Note that it is a bit difficult to write the documentation for the helper procedure, since we have to think about the role of the sum-so-far parameter in the context of the overall goal. At the same time, doing so helps us clarify exactly what we expect the procedure to do. It also helps us verify that the base case is appropriate. In this case, since we're supposed to add the intermediate sum to the sum of the remaining values, when there are no remaining values, we can just add 0 and stop.

Watching New Sum

Does this change make a difference in the way in which the sum is evaluated? Let's watch.

   (new-sum (cons 38 (cons 12 (cons 83 null)))) 
=> (new-sum-helper 0 (cons 38 (cons 12 (cons 83 null)))) 
=> (new-sum-helper (+ 0 38) (cons 12 (cons 83 null)))
=> (new-sum-helper 38 (cons 12 (cons 83 null)))
=> (new-sum-helper (+ 38 12) (cons 83 null))
=> (new-sum-helper 50 (cons 83 null))
=> (new-sum-helper (+ 50 83) null)
=> (new-sum-helper 133 null)
=> 133

Note that the intermediate results for new-sum were different, primarily because new-sum operates from left to right.

The Technique, Generalized

Okay, how does one write one of these procedures? First, you build a helper procedure that takes as parameters the list you're recursing over, which we've called remaining, a new parameter, ____-so-far, and any other useful parameters. The helper recurses over the list, updating that list to its cdr at each step and updates ____-so-far to be the next partial result. At the end, it typically returns ____-so-far or something computed from that value.

After creating the helper, you build the main procedure, which calls the helper with an appropriate initial ____-so-far and remaining. For example,

(define proc
  (lambda (lst)
    (proc-helper initial-value lst)))
(define proc-helper
  (lambda (so-far remaining)
    (if (null? remaining)
        so-far
        (proc-helper (combine so-far (car remaining))
                     (cdr remaining)))))

However, as we'll see in the next section, you sometimes need to use different initial values for so-far and remaining.

Another Application: Difference

We've now seen two strategies for doing recursion: We can combine the result of a recursive call into a final result, or we can pass along intermediate results as we recurse, and stop with the final result. Which should you use? For many applications, it doesn't matter. However, there are times that one technique is much more appropriate than the other. Consider a procedure that takes a list of numbers, n1, n2, n3, ... nk-1, nk, and computes n1 - n2 - n3 - ... - nk-1 - nk.

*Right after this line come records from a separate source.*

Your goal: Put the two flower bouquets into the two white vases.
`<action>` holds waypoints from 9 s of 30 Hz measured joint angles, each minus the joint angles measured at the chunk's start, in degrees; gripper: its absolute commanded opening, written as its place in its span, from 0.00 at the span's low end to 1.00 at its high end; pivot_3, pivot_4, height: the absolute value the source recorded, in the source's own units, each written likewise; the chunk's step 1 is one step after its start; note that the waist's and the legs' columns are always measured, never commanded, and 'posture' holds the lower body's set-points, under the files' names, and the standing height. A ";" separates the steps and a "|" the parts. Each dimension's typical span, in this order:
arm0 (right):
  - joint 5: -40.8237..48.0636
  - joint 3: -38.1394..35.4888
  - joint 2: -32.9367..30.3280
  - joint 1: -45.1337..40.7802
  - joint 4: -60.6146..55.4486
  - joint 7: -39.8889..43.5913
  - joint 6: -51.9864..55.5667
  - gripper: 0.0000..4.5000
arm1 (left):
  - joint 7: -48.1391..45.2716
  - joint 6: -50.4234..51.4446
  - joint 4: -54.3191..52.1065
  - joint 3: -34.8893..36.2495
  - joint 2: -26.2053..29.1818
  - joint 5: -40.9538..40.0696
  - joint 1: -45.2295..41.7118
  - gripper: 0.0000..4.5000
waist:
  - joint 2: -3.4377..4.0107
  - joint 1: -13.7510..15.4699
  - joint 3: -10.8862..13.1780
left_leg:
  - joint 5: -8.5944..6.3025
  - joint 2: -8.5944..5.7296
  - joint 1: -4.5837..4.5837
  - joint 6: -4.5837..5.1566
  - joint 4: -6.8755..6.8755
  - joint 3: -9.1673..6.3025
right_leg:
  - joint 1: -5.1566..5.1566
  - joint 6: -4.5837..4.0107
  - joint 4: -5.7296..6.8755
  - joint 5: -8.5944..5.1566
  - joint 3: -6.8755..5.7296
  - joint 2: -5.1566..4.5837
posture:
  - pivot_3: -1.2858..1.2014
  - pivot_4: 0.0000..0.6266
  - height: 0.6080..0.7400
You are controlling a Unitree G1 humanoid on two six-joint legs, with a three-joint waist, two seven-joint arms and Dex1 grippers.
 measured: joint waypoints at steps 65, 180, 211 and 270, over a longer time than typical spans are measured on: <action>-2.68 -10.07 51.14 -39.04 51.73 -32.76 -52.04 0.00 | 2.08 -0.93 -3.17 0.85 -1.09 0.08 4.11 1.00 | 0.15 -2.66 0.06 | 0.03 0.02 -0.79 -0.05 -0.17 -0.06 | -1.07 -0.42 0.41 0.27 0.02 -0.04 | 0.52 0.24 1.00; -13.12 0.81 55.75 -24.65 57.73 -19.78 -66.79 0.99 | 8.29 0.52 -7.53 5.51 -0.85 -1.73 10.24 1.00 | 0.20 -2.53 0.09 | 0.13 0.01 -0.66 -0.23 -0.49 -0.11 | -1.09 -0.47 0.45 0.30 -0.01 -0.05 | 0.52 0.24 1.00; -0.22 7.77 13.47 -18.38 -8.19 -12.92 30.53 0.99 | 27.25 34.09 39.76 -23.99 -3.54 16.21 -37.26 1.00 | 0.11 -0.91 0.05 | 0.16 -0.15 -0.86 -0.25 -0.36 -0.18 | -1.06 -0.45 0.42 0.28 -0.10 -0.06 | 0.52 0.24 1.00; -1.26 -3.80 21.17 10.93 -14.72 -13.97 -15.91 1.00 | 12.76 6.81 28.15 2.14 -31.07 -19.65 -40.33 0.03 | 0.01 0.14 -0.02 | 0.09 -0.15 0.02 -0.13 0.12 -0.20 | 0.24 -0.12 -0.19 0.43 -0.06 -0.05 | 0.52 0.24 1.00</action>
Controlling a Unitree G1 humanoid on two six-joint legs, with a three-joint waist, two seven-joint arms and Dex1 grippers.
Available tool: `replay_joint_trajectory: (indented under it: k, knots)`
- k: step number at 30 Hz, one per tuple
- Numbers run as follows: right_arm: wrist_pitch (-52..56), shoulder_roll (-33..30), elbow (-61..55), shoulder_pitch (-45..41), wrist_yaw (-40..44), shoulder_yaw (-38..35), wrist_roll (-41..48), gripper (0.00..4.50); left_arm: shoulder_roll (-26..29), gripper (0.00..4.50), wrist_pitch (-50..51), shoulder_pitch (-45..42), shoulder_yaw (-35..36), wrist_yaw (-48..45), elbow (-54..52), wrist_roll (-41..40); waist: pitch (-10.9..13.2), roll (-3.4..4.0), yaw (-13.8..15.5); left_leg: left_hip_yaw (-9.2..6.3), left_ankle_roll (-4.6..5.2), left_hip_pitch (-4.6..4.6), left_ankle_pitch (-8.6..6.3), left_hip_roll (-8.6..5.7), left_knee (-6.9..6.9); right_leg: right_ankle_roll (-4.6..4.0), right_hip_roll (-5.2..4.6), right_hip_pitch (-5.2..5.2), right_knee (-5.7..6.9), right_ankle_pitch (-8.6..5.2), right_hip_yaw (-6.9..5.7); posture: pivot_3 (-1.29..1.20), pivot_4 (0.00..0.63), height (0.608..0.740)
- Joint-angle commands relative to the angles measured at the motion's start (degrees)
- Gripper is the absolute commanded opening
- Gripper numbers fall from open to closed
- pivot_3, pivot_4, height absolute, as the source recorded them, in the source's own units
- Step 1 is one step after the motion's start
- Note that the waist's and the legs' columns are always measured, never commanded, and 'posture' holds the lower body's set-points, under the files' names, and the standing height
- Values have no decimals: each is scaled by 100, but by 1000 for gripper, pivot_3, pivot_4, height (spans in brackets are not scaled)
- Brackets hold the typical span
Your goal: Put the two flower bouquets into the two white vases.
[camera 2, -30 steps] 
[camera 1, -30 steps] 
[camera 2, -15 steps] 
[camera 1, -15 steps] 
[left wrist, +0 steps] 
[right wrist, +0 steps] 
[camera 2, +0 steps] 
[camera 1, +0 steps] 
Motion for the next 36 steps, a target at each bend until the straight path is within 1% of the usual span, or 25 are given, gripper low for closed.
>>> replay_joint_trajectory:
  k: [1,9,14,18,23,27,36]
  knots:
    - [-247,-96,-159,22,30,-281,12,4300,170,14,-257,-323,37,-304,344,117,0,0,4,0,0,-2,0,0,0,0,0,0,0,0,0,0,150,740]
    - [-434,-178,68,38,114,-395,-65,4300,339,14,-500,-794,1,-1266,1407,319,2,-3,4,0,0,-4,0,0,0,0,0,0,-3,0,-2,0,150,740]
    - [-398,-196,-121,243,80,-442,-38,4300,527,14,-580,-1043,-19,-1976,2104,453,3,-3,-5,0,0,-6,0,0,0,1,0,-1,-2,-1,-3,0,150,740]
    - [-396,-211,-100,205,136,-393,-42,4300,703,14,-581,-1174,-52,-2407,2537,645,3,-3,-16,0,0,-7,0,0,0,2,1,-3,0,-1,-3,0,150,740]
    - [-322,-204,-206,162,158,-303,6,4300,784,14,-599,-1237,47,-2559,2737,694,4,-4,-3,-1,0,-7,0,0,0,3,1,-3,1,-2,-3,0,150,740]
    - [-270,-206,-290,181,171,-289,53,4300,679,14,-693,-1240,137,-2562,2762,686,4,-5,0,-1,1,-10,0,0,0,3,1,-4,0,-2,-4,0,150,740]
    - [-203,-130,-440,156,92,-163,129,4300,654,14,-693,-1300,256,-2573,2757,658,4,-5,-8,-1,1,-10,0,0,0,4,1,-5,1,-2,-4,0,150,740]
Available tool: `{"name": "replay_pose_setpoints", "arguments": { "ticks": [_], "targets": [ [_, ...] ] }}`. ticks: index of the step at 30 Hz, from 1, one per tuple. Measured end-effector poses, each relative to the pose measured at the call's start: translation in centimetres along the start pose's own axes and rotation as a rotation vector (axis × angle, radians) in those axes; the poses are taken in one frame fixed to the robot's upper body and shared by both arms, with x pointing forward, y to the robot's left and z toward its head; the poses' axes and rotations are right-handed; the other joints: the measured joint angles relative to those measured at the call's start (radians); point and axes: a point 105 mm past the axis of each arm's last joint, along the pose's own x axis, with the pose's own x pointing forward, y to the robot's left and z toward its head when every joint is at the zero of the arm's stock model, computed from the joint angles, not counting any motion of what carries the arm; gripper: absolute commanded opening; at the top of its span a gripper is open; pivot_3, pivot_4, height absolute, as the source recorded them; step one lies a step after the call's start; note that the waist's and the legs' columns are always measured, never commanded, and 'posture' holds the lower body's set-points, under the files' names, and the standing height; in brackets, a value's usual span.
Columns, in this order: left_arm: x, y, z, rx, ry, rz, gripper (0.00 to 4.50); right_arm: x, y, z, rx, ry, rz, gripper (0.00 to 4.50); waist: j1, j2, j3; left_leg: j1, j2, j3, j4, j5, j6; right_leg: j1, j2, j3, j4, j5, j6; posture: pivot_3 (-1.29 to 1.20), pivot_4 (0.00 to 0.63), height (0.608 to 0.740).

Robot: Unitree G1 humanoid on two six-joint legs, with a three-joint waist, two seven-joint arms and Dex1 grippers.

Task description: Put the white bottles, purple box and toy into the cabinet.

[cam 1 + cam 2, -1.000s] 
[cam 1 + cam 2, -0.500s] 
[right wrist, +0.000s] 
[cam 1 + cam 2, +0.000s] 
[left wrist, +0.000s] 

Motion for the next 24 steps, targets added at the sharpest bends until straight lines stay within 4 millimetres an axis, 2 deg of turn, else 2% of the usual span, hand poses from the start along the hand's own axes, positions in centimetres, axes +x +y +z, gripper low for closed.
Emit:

Suppose we use the first technique. We might write:

(define difference
  (lambda (lst)
    (if (null? lst)
        0
        (- (car lst) (difference (cdr lst))))))

Unfortunately, this procedure doesn't quite work as you might expect. Consider the computation of (difference (list 1 2 3)). As you may recall, subtraction is left associative, so this should be (1-2)-3, or -4. Let's see what happens.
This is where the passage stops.